Dossier
DOSSIER
Auteur(s) : Michaella Igoho-Moradel
Malgré les orientations du Conseil d'État dans ses décisions du 10 juillet 2023 confirmant la radiation du tableau de l’Ordre d’établissements de soins vétérinaires, des zones d'ombre persistent. Plus de deux mois après, le dialogue entre les requérants patine.
« L'exercice de l'art vétérinaire est personnel. Chaque vétérinaire est responsable de ses décisions et de ses actes », énonce l’article R242-33-I du Code de déontologie. C’est en ces termes que pourraient être résumées les décisions rendues le 10 juillet 2023 par le Conseil d’État dans lesquelles il confirme la radiation du tableau de l’Ordre de sociétés d’exercice vétérinaire, qui comptent parmi leurs actionnaires des groupes d'investissement (AniCura, IVC Evidensia et Mon Véto). Il relève une méconnaissance de la condition de contrôle effectif de ces sociétés par les associés vétérinaires. Elle tranche également la délicate question de l’actionnariat interdit, sur fond de conflits d’intérêts présumés. Plus de deux mois après leur publication, force est de constater que la situation patine.

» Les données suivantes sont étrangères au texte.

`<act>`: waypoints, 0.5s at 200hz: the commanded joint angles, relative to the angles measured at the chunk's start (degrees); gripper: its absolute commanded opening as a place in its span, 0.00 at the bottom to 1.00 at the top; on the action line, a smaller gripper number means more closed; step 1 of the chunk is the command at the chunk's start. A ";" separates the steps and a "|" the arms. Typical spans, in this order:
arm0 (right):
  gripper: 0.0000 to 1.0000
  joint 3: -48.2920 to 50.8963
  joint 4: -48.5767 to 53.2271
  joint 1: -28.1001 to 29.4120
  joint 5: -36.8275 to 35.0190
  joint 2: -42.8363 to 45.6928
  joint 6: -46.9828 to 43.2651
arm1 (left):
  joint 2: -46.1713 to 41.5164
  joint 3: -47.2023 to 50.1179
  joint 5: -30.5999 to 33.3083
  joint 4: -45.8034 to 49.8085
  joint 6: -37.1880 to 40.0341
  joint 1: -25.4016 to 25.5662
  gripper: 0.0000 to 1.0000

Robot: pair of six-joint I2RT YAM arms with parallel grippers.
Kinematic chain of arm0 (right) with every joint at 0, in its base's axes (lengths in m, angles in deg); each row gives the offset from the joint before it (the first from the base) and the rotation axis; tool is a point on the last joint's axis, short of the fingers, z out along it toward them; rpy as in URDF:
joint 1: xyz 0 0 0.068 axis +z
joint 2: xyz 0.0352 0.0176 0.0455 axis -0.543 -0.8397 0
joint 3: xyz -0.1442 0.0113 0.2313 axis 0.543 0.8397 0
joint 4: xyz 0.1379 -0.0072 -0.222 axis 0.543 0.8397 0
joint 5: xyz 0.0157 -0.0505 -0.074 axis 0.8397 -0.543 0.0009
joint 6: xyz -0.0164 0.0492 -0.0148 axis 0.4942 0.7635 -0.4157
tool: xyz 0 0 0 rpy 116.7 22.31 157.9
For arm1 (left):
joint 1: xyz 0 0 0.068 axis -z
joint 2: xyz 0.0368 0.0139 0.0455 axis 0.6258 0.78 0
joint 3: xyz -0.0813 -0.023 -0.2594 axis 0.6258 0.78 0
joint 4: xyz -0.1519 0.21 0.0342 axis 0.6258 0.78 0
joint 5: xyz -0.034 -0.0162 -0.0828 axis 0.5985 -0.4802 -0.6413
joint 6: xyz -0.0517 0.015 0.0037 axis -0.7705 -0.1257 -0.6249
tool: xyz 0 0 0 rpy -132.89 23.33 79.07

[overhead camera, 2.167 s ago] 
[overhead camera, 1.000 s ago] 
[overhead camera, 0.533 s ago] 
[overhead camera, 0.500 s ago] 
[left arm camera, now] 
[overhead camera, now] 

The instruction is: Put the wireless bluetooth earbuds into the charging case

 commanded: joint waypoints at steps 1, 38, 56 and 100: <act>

Le 28 septembre dernier, l'Ordre a indiqué qu'aucune société n'a saisi sa main tendue ni renoncé à ses voies de recours. De son côté, le Syngev (Syndicat des groupes d’exercice vétérinaire) déplore une absence de dialogue avec l'instance ordinale. Quelles sont les attentes des uns et des autres ? Quelles sont les causes de ce statu quo ? La médiation tant attendue peut-elle être amorcée ?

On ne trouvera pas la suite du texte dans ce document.